To produce k means with nearly equal cluster size. Let’s start by acknowledging that this isn’t the point of k-means, but since we all understand that anyway, here goes:
library(magrittr); library(dplyr); library(ggplot2)
We get started by computing k-means the traditional way to create an incumbent solution:
data(mtcars)
k = 3
kdat = mtcars %>% select(c(mpg, wt))
kdat %>% kmeans(k) ->kclust
So far, so good. Now we’ll compute the full rank distance between each point and each center; this forms the beginning of the
kdist = function(x1, y1, x2, y2){
sqrt((x1-x2)^2 + (y1-y2)^2)
}
centers = kclust$centers
kdat %<>% mutate(D1 = kdist(mpg, wt, centers[1,1], centers[1,2]))
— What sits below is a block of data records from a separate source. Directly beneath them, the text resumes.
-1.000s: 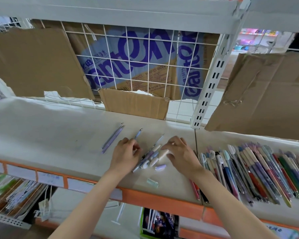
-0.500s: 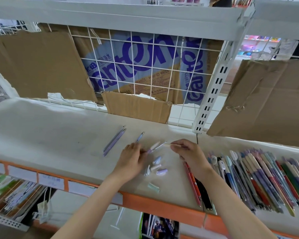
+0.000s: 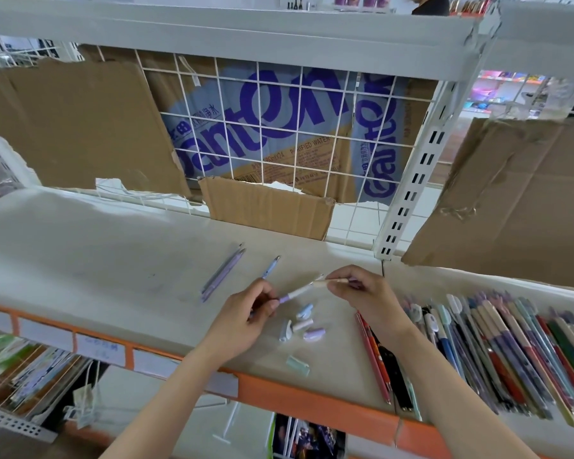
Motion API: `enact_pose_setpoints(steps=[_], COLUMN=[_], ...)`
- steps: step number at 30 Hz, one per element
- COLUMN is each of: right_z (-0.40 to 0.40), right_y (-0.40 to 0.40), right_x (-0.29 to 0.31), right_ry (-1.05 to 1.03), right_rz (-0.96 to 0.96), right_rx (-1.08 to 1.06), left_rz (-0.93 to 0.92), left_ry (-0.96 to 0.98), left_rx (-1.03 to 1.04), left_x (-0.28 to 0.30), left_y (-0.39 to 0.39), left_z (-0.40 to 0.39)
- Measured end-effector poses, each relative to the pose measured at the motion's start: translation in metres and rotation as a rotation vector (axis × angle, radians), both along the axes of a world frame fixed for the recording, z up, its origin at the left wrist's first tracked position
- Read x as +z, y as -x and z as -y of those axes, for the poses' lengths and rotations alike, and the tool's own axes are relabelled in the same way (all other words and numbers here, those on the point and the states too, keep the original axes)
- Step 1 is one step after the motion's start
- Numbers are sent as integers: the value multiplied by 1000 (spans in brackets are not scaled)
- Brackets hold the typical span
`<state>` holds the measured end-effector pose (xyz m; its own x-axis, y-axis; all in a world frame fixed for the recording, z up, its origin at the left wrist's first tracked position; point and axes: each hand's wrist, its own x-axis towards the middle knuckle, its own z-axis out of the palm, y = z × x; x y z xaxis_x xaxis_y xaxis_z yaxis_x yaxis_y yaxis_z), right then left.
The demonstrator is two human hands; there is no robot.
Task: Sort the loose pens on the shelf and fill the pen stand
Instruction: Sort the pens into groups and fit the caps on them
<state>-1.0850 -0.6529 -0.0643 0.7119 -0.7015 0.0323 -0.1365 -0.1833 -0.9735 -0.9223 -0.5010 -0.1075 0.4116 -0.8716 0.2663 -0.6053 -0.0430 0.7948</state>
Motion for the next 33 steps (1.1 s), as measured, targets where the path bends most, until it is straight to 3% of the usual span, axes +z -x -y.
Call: enact_pose_setpoints(steps=[6,12,16,18,21,23,28,31,33], right_z=[-8,-10,-14,-11,7,17,10,7,9], right_y=[-8,-16,-24,-28,-20,-9,-2,-1,1], right_x=[-4,-7,4,7,6,4,-18,-27,-29], right_ry=[101,-225,-233,-248,11,161,516,771,910], right_rz=[-194,-252,-86,36,-7,-142,-473,-743,-815], right_rx=[187,143,7,-133,-242,-190,28,70,50], left_rz=[19,292,-15,-61,30,211,487,481,502], left_ry=[0,39,55,50,32,-55,-406,-383,-380], left_rx=[-37,71,57,65,356,529,543,560,554], left_x=[3,-8,1,8,7,2,-7,-9,-8], left_y=[9,17,19,12,-23,-48,-63,-62,-61], left_z=[5,0,7,13,18,18,18,17,18])
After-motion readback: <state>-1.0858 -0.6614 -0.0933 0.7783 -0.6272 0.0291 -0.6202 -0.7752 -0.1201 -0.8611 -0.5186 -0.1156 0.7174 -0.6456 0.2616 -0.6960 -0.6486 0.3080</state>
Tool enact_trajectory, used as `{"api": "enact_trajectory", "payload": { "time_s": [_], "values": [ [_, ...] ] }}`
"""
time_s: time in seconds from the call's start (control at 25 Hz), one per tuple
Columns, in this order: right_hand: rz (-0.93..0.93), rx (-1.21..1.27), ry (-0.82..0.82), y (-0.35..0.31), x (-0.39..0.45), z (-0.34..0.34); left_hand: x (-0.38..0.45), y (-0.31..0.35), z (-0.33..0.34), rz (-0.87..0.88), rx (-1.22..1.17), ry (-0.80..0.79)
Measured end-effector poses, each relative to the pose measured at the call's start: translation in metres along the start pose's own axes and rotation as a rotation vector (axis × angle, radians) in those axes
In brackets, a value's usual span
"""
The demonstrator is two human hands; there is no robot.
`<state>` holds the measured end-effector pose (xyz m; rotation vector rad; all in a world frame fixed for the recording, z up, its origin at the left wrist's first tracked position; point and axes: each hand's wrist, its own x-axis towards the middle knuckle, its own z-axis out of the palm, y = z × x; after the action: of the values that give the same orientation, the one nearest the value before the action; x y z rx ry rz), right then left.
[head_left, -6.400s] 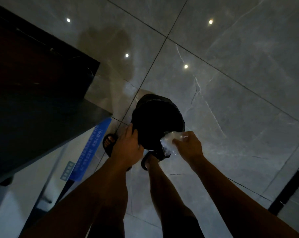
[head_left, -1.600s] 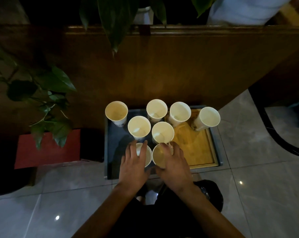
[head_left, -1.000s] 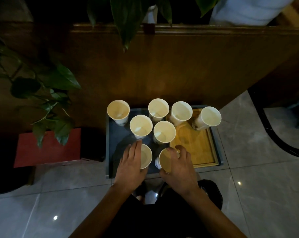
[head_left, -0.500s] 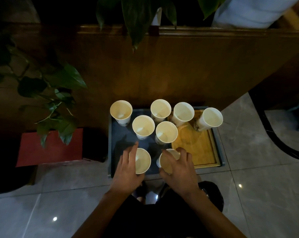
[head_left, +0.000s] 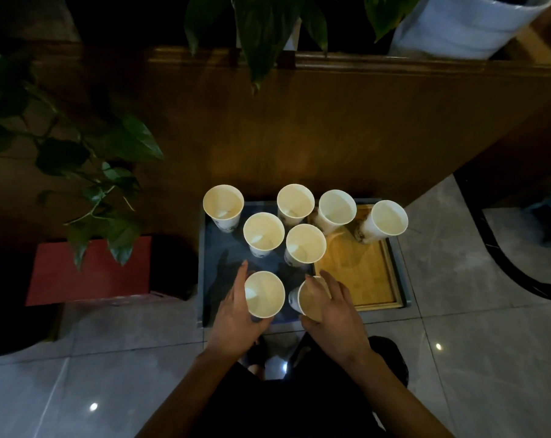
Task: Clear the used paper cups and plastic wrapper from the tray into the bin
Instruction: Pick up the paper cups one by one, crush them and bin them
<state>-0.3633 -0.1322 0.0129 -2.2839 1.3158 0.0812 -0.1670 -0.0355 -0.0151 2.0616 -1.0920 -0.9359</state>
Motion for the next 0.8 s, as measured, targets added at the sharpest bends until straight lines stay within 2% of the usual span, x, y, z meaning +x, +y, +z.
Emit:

kdat %<>% mutate(D2 = kdist(mpg, wt, centers[2,1], centers[2,2]))
kdat %<>% mutate(D3 = kdist(mpg, wt, centers[3,1], centers[3,2]))
From here, we assign clusters. I think we should go with the ‘little kids soccer’ algorithm; go down the list, each cluster picks until their cluster is full. This works ‘OK’ until you hit the last one.
kdat$Assigned = 0
kdat$index = 1:nrow(kdat)
working = kdat
nassign = trunc(nrow(kdat)/3)
for(i in 1:nassign){
ind1 = working$index[which(working$D1 == min(working$D1))[1]]
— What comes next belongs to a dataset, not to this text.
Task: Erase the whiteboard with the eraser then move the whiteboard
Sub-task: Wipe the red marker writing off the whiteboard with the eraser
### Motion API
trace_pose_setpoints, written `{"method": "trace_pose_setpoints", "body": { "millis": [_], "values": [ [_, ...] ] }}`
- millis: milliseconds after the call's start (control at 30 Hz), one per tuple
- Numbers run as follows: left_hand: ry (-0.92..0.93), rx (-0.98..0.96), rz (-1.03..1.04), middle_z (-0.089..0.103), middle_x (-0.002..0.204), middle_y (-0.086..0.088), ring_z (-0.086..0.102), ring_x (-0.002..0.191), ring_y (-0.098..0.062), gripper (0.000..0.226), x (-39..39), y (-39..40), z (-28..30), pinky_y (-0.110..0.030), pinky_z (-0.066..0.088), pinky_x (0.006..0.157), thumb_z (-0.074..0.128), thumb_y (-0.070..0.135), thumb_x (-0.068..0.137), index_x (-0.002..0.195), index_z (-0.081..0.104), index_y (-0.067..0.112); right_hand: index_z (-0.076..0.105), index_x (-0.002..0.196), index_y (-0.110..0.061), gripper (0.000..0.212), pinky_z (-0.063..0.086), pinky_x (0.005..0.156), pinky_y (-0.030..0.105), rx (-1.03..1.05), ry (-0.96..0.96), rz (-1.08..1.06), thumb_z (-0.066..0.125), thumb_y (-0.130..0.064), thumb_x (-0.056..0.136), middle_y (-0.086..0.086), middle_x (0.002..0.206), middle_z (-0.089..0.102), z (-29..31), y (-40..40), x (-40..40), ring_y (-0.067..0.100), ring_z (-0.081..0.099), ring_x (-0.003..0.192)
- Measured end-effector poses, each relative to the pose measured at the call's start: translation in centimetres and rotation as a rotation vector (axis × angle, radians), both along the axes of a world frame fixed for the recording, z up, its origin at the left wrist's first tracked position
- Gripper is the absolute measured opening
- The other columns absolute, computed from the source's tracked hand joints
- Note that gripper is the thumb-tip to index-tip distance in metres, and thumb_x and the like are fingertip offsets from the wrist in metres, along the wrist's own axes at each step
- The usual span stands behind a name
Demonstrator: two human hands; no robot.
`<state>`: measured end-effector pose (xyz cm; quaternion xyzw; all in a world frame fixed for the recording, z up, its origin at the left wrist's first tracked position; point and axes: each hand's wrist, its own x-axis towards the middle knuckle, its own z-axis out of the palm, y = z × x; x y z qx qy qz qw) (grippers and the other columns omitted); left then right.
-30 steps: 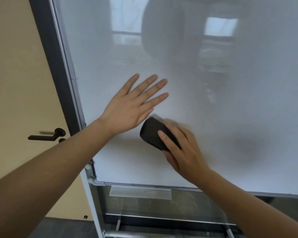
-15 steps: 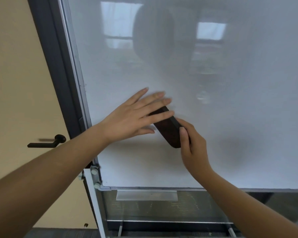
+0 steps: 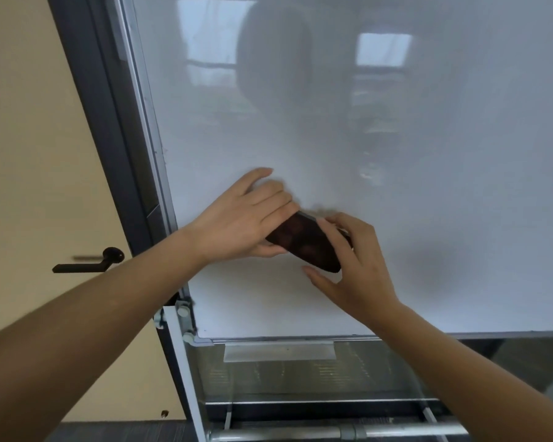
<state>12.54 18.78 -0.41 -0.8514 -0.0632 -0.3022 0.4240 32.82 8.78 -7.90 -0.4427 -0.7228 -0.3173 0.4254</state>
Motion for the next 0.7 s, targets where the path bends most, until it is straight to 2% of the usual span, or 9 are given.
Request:
{"method": "trace_pose_setpoints", "body": {
  "millis": [67,200,267,333,400,500,600,700],
  "values": [
    [0.013,0.012,0.031,0.065,0.109,-0.014,0.060,0.107,-0.031,0.055,-0.3,-0.2,-0.5,-0.050,0.038,0.107,0.056,0.050,0.091,0.115,0.063,0.001,0.045,0.130,-0.006,0.053,0.043,0.096,0.040,0.067,-0.063,-0.079,0.065,-0.030,0.087,0.015,0.124,0.049,-0.6,0.2,0.1,0.032,0.052,0.110],
    [0.074,0.018,0.104,0.060,0.121,-0.014,0.055,0.115,-0.030,0.061,-0.7,-0.6,-1.9,-0.051,0.036,0.108,0.059,0.055,0.085,0.114,0.062,0.002,0.045,0.132,-0.009,0.051,0.040,0.095,0.041,0.082,-0.097,-0.104,0.064,-0.027,0.089,0.012,0.125,0.049,-2.2,0.2,-0.3,0.032,0.052,0.111],
    [0.168,-0.005,0.159,0.052,0.137,-0.015,0.045,0.131,-0.031,0.072,-0.9,-0.9,-3.0,-0.054,0.026,0.115,0.054,0.065,0.085,0.125,0.057,0.005,0.045,0.132,-0.010,0.050,0.042,0.091,0.043,0.069,-0.113,-0.093,0.064,-0.026,0.088,0.011,0.124,0.048,-3.6,0.0,-0.4,0.031,0.051,0.109],
    [0.277,-0.011,0.208,0.035,0.154,-0.014,0.025,0.145,-0.031,0.086,-1.3,-0.9,-4.1,-0.056,0.012,0.119,0.033,0.073,0.089,0.143,0.043,0.007,0.046,0.130,-0.010,0.049,0.042,0.088,0.043,0.055,-0.135,-0.090,0.065,-0.025,0.087,0.011,0.124,0.047,-5.4,-0.3,-0.4,0.030,0.050,0.107],
    [0.298,-0.025,0.183,0.022,0.160,-0.012,0.012,0.149,-0.030,0.081,-1.6,-0.7,-4.9,-0.057,0.009,0.119,0.026,0.068,0.094,0.150,0.032,0.009,0.048,0.129,-0.013,0.046,0.043,0.085,0.043,0.048,-0.175,-0.109,0.064,-0.024,0.088,0.012,0.122,0.048,-7.5,-0.6,-0.3,0.030,0.050,0.105],
    [0.261,-0.041,0.148,0.019,0.161,-0.011,0.012,0.149,-0.030,0.066,-1.8,-0.5,-5.8,-0.058,0.014,0.118,0.037,0.052,0.100,0.152,0.029,0.011,0.051,0.127,-0.021,0.047,0.042,0.082,0.042,0.042,-0.270,-0.138,0.066,-0.020,0.083,0.011,0.118,0.050,-10.7,-0.9,-0.3,0.029,0.051,0.099],
    [0.284,-0.011,0.127,0.018,0.161,-0.011,0.011,0.149,-0.031,0.063,-1.6,-0.4,-7.1,-0.059,0.015,0.118,0.045,0.044,0.101,0.152,0.027,0.012,0.052,0.127,-0.030,0.054,0.038,0.083,0.040,0.005,-0.401,-0.129,0.066,-0.016,0.077,0.009,0.117,0.049,-13.1,-1.2,-0.4,0.026,0.050,0.095],
    [0.282,0.024,0.112,0.018,0.161,-0.011,0.011,0.149,-0.032,0.061,-1.4,-0.1,-8.2,-0.059,0.015,0.118,0.046,0.040,0.101,0.152,0.027,0.013,0.051,0.128,-0.031,0.051,0.036,0.084,0.039,-0.012,-0.487,-0.111,0.061,-0.014,0.081,0.009,0.118,0.049,-14.1,-1.0,-0.6,0.025,0.050,0.096]
  ]
}}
kdat$assigned[kdat$index == ind1] = 1
working %<>% filter(!index == ind1)
ind2 = working$index[which(working$D2 == min(working$D2))[1]]
kdat$assigned[kdat$index == ind2] = 2
working %<>% filter(!index == ind2)
ind3 = working$index[which(working$D3 == min(working$D3))[1]]
kdat$assigned[kdat$index == ind3] = 3
working %<>% filter(!index == ind3)
##The sorting hat says... GRYFFINDOR!!!
}
Next step is to recompute the centroids. You can do this a number of ways; a fast one is to reuse kmeans with k = 1, like so:
kdat %>% filter(assigned == 1) %>%
select(mpg, wt) %>%
kmeans(1) %$% centers ->NewCenters
NewCenters %<>% rbind(kdat %>%
filter(assigned == 2) %>%
select(mpg, wt) %>%
kmeans(1) %$% centers)
NewCenters %<>% rbind(kdat %>%
filter(assigned == 3) %>%
select(mpg, wt) %>%
kmeans(1) %$% centers)
NewCenters %<>% as.data.frame()
The next step (which I’m not doing today but you should be able to quickly figure out) is to use the new centers as the incumbent solution at the Assignment Step (above) and recompute the distances and run through the sorting algorithm above, looping until a satisfactory solution is reached. My sense is that convergence will be very rapid in practice.
You will notice that one point on the edge between the red and green cluster is clearly mis-classified; applying the next step as mentioned should resolve this.
It is possible - likely even - for degenerecy to emerge in the sense that there may be cycling between candidate solutions. Again, it’s a heuristic and worth what you pay for.
You can see how coering the size made the cluster centroids migrate - significantly in the case of Cluster #3. Grey dots are the original centroid, Black are the updated (equal size) centroid.
kdat$assigned %<>% as.factor()
kdat %>% ggplot(aes(x = mpg, y = wt, color = assigned)) +
theme_minimal() + geom_point() +
geom_point(data = NewCenters, aes(x = mpg, y = wt),
color = "black", size = 4) +
geom_point(data = as.data.frame(centers),
aes(x = mpg, y = wt), color = "grey", size = 4)